#### WHAT YOU ARE ASKED TO DO:
Transcribe exactly, leaving out pictures, the lines from the one that holds "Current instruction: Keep" through the end of the data below, including both end lines and no others.

#### DATA EXCERPT:
○ ○ ○

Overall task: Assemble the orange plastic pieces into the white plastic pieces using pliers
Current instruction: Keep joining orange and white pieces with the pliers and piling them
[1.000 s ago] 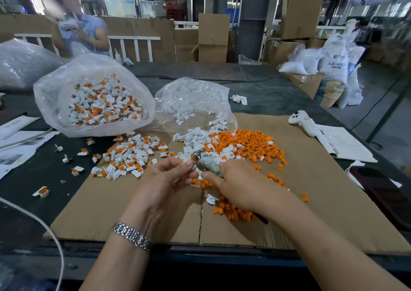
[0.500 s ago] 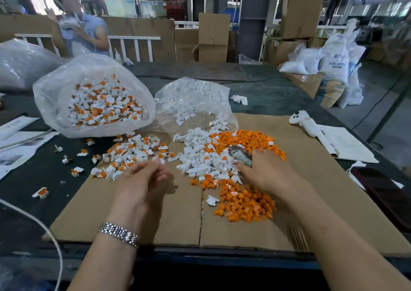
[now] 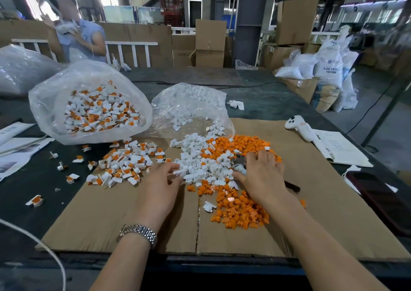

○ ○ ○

#### TASK ANSWER:
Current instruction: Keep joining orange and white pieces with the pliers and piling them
[1.000 s ago] 
[0.500 s ago] 
[now] 

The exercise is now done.